Éramos señoritas. Íbamos vestidas de señoritas. Mi hermana todavía podía pasar, pues llevaba un abrigo rojo, que ella no se encargó para la ocasión. Pero yo iba de azul celeste, color nada revolucionario. Y se acercaron casi como de puntillas, y, mirándonos, nos dijeron: «¡Viva la República!». Y nosotras, con alegría, y dándoles más espacio de cordialidad y de entendimiento, contestamos. Entonces volvieron a decirlo cada vez con mayor júbilo, al ver que nosotras participábamos y nos uníamos a ellos a pesar, creo yo que pensarían, de ser dos señoritas.
Uno de aquellos hombres, que llevaba una camisa blanca, se destacó.
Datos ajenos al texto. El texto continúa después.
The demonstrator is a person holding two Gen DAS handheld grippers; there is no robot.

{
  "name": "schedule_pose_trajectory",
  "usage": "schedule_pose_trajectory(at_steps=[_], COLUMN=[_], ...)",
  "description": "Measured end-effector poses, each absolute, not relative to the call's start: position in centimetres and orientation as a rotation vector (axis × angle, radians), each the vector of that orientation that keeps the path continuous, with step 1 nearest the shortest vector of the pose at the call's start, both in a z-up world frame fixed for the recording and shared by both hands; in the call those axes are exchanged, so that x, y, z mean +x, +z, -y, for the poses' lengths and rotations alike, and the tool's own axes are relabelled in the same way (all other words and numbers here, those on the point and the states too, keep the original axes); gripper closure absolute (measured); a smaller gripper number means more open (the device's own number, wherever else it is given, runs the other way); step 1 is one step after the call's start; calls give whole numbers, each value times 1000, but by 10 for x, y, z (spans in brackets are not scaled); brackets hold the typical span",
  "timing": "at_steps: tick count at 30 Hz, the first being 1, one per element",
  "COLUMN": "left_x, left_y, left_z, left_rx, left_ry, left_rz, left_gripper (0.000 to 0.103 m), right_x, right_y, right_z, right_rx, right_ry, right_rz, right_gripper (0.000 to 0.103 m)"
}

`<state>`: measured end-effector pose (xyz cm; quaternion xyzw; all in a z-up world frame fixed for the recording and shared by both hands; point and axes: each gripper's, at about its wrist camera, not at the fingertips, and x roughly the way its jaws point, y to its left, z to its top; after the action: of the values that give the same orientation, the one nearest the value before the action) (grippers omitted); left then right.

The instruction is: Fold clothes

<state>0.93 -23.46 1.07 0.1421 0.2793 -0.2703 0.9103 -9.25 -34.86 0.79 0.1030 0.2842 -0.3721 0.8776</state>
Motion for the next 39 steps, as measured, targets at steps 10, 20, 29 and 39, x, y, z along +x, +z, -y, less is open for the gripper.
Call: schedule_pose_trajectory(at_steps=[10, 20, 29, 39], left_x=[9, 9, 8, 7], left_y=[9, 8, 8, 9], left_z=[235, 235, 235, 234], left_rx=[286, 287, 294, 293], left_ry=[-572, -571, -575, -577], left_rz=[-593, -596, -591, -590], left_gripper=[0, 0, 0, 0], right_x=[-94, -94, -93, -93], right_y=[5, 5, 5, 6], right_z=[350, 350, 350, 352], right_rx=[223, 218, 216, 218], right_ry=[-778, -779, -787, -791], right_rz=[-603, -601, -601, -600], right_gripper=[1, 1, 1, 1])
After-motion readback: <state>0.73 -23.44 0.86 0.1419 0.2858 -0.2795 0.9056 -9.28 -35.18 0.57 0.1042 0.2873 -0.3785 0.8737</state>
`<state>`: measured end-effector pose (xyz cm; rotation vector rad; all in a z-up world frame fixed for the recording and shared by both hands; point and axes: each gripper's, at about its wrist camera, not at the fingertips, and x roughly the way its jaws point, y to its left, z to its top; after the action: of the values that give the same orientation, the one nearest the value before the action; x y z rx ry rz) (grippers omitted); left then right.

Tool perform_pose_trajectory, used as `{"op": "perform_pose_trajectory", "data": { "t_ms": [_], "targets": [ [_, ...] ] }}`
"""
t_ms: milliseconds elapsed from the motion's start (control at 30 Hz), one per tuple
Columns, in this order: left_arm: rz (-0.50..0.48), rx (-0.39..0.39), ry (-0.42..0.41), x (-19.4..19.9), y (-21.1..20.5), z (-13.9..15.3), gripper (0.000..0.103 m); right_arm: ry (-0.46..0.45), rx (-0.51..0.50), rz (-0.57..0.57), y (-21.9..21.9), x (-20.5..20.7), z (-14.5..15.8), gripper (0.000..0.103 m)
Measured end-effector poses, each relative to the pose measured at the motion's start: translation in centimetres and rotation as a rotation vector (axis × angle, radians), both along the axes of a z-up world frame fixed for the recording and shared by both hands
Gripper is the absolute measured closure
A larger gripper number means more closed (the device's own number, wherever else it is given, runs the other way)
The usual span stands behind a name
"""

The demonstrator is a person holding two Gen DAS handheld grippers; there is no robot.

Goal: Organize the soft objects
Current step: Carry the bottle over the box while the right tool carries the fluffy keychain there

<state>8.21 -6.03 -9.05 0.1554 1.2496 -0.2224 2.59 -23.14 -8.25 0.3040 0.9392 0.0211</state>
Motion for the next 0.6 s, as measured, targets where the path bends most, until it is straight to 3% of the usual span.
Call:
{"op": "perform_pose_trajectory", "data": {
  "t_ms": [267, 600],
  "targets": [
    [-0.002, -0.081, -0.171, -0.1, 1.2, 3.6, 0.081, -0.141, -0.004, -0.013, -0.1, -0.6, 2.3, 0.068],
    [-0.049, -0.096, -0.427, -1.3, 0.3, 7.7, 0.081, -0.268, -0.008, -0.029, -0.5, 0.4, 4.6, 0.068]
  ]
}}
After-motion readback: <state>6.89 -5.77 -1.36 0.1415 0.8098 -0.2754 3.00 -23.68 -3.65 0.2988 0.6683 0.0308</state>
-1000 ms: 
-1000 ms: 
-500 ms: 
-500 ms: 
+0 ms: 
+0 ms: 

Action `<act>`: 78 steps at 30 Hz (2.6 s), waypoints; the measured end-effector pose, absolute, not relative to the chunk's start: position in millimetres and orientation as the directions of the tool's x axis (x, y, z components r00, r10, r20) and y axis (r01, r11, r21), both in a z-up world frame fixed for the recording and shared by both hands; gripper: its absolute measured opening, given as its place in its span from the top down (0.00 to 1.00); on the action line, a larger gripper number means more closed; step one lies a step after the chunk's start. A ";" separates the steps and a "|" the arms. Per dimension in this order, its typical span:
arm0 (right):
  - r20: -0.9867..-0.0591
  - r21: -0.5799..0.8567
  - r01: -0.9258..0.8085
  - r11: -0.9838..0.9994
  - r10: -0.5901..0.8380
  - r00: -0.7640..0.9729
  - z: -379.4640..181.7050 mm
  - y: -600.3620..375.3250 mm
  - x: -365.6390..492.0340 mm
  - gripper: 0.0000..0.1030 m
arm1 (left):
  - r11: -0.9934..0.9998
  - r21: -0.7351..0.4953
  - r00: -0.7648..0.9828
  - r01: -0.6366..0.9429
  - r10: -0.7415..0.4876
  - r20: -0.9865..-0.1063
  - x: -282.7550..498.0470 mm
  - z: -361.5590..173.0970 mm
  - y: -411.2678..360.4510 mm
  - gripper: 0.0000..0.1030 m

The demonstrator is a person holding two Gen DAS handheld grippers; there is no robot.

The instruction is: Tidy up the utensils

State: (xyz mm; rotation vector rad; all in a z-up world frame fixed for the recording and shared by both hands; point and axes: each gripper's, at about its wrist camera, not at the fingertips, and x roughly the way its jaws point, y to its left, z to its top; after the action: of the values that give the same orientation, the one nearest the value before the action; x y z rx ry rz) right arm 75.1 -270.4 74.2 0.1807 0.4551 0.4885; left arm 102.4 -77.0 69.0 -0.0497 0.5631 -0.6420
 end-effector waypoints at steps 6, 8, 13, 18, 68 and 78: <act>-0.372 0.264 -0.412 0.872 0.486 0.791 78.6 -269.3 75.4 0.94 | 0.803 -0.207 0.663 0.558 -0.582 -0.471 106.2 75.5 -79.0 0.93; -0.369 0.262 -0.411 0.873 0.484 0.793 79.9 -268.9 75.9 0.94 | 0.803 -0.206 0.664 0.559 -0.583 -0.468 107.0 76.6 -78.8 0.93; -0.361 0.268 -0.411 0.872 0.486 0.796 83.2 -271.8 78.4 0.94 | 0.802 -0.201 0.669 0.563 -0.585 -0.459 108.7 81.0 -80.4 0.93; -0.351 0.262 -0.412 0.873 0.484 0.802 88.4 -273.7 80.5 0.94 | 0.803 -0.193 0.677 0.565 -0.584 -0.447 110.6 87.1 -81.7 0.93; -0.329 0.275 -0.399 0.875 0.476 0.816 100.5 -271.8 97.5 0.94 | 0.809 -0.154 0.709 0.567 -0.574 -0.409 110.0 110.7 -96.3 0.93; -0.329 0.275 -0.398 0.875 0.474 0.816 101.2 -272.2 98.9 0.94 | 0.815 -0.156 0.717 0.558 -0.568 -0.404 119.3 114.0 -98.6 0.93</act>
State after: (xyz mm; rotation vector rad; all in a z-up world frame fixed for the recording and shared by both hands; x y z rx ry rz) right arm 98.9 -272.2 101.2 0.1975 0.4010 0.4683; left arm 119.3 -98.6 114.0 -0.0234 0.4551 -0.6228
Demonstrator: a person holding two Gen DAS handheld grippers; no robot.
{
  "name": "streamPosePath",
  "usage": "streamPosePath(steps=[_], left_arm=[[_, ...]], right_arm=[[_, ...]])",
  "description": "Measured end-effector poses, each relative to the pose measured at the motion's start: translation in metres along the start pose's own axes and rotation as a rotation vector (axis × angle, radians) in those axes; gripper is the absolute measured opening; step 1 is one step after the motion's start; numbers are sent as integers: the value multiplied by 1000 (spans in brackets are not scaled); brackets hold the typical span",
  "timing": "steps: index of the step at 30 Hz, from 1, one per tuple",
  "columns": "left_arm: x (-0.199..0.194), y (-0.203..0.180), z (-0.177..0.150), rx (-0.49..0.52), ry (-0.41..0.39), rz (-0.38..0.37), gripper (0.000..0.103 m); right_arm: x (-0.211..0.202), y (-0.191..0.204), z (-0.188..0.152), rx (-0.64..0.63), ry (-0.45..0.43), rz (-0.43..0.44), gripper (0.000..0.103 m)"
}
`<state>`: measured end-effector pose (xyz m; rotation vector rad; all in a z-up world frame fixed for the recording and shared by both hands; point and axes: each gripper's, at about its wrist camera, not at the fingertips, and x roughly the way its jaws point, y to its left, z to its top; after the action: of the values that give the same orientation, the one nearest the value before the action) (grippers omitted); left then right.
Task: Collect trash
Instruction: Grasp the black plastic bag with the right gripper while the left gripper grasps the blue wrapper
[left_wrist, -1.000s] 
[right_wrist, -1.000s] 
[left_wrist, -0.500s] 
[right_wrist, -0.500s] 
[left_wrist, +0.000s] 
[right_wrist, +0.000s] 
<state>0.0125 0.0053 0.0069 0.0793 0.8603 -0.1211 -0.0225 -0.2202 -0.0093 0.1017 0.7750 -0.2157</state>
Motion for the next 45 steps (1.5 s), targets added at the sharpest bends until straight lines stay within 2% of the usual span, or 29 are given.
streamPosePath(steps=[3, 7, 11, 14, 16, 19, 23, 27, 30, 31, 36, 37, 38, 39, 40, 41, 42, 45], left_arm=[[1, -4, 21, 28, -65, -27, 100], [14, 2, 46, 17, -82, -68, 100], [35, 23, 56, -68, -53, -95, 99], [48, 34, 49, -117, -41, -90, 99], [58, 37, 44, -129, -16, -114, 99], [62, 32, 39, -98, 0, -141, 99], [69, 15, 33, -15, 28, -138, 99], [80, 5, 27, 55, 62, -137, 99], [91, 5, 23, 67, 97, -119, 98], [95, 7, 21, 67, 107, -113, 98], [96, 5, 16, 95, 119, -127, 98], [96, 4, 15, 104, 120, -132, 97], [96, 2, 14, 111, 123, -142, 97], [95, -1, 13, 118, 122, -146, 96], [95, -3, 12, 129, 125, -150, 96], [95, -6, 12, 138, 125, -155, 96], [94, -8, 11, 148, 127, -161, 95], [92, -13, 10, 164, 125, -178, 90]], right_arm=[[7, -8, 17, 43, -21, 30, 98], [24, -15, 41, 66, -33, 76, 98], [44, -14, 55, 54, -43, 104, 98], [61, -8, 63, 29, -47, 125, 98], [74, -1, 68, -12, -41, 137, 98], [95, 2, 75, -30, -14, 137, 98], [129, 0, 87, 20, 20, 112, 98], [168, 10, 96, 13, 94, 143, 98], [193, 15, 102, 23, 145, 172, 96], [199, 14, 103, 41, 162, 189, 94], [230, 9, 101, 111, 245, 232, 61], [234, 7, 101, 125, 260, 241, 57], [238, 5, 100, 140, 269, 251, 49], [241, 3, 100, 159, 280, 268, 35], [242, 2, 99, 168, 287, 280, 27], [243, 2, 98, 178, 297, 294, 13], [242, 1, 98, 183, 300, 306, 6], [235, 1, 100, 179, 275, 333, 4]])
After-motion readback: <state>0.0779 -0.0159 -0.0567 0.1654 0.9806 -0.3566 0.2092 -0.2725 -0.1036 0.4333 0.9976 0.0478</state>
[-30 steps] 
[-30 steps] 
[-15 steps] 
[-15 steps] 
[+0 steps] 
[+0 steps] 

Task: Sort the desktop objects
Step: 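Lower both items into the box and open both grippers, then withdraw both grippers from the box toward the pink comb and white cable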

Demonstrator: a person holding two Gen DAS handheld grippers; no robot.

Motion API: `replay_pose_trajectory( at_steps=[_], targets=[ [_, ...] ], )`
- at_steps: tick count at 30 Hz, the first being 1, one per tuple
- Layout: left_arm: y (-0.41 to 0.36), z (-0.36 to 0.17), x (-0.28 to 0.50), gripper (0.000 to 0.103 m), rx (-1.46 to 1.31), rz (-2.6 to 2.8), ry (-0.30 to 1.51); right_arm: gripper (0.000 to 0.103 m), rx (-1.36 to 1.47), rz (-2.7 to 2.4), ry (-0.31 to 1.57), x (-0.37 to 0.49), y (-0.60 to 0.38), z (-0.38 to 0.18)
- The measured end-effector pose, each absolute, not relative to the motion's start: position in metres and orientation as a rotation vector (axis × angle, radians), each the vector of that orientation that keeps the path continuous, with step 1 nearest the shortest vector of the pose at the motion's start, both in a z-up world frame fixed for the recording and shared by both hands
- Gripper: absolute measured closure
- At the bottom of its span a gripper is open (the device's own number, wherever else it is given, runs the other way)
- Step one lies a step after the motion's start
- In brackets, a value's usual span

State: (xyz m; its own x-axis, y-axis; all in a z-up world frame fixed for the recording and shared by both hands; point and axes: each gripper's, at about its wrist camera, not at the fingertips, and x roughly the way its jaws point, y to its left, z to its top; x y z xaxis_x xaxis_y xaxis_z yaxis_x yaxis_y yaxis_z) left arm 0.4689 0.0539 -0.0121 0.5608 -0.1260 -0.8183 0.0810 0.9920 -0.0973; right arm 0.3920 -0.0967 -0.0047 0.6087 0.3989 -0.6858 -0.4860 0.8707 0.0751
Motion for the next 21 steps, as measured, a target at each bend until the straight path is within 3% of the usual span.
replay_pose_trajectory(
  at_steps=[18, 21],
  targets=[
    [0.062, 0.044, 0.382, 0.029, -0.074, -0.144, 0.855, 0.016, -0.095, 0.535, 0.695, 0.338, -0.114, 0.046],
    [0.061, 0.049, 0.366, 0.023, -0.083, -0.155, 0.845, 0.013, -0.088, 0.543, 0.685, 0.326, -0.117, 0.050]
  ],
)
Sería por azar, pero estaba colocado debajo del reverbero blanco; así que la blancura de su camisa era ultraterrena y, al mismo tiempo, terrestre, porque todo era así, nada era abstracto, nada era irreal, todo era concreto, real, vivo, la mismísima realidad, la felicidad, que, sin duda alguna, nos dieron al principio.
Y ese hombre, con los brazos abiertos gritó: «¡Que viva la República!». Y hasta «¡Viva España!», que se decía muy poco en mis tiempos, porque la patria, esa verdad, no se nombraba.
Después la han nombrado mucho; nosotros no la nombrábamos, pero no porque fuésemos antipatria, sino por todo lo contrario, porque la dábamos por supuesta. El caso es que, abriendo los brazos el hombre de la camisa blanca acabó dando un grito que él andaba buscando y que al fin le salió: «¡Y muerapues que no muera nadie!». Y gritó por tres veces: «¡Que no muera nadie! ¡Que viva todo el mundo! ¡Que viva la vida!».
Así se quedó, inmóvil, con los brazos abiertos. Era, luego lo he visto claro, un fragmento real de Los fusilamientos pintados por Goya, donde hay ese hombre vestido de blanco y con un grito que no se oye. Hoy creo que es el mismo grito que mi hermana y yo oímos aquel 14 de abril, el grito del que van a fusilar, del fusilado: «¡Que no muera nadie! ¡Que viva todo el mundo! ¡Que viva la vida!». Y no sé quisiera ser fiel si no dijo entre dientes «¡Que viva el amor!». Quizá lo dijo. Pero yo no me atrevo a afirmarlo.